TOEFL or IELTS, International Credentials, and International Students

TOEFL or IELTS: If English is not your primary language, you must submit official TOEFL or IELTS scores with your application (TOEFL School Code: 7161). International students who received a bachelor’s degree from an accredited United States institution are exempt from this requirement. The minimum scores are: TOEFL - 550 paper based, 79 internet based; IELTS - 6.5.

ELS Educational Services, Inc.: The Chicago School is a cooperative member of ELS Educational Services, Inc. which provides intensive English language programs. Students who have successfully completed ELS course 112 may be considered for admission in lieu of the TOEFL or IELTS.

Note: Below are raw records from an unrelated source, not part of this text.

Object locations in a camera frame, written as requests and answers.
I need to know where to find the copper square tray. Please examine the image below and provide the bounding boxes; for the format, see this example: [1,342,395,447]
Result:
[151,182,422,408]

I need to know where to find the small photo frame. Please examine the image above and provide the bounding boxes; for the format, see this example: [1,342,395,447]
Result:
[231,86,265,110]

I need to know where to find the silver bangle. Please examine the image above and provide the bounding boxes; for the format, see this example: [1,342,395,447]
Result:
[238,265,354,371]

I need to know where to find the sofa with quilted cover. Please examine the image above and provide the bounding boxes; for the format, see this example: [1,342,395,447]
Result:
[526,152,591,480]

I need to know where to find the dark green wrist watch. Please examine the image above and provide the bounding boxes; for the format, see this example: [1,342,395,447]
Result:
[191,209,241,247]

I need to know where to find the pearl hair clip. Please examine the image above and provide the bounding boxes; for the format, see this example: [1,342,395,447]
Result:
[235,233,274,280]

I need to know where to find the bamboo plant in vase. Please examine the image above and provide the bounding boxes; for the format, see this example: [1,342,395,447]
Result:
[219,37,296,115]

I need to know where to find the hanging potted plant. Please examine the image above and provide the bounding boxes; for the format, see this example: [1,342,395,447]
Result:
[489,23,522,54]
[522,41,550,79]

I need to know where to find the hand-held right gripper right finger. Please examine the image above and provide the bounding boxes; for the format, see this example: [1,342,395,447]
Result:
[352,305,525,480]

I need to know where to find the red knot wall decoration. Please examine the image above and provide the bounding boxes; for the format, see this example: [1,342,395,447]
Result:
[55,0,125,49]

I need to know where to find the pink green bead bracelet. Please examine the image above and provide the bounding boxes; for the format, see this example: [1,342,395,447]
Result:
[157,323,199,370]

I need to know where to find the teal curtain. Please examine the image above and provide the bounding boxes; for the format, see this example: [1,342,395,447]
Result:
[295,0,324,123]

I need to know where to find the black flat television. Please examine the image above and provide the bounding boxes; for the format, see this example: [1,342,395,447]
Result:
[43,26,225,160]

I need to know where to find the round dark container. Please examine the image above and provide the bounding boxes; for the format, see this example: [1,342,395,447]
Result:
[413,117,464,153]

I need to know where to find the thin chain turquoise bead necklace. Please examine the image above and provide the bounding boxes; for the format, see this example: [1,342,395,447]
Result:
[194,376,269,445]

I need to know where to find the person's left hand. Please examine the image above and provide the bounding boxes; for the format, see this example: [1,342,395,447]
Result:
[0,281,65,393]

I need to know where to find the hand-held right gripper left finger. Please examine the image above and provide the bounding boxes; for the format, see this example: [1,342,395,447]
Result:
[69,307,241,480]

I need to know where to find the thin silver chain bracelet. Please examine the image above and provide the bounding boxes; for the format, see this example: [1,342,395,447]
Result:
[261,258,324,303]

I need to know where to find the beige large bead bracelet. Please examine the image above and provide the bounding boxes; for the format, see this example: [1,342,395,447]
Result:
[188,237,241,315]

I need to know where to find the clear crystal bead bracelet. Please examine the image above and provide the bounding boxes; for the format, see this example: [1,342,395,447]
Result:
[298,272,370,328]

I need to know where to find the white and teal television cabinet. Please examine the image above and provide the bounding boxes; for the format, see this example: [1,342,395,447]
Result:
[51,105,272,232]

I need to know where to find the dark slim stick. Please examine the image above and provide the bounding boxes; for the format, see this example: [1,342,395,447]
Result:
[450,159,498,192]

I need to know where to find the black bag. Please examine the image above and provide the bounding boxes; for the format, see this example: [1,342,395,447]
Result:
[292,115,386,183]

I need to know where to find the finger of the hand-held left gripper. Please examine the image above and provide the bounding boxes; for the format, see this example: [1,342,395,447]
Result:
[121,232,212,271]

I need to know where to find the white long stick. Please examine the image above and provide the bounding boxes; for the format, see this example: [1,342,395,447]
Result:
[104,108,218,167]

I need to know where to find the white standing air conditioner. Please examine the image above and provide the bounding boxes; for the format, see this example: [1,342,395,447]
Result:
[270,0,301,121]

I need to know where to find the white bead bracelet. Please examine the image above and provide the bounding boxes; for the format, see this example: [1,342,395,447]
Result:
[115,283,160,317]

International credentials: Applicants with international credentials must obtain and submit an official “course-by-course” evaluation through an evaluation agency such as World Education Services ( or Educational Credential Evaluators Inc ( In addition to the agency evaluation, all official graduate and undergraduate transcripts must be submitted.

International students: International students must submit a completed application by the general consideration deadline. In addition, once accepted, international students must submit the International Student Information form, a copy of their passport, and financial documentation showing sufficient funding for at least one year of study and all living expenses. This documentation must be submitted at least two months prior to the start of the semester in order to allow sufficient time for the school to issue an I-20 for the student to obtain an F-1 visa, if needed. An I-20 visa will not be issued without this documentation.


Applicant Notification

The Chicago School reviews applications on a rolling basis. Once review begins, complete applications will be considered by the Admission Committee and applicants will be notified regarding the admission decision. The Chicago School does not share information or provide any feedback regarding admission decisions.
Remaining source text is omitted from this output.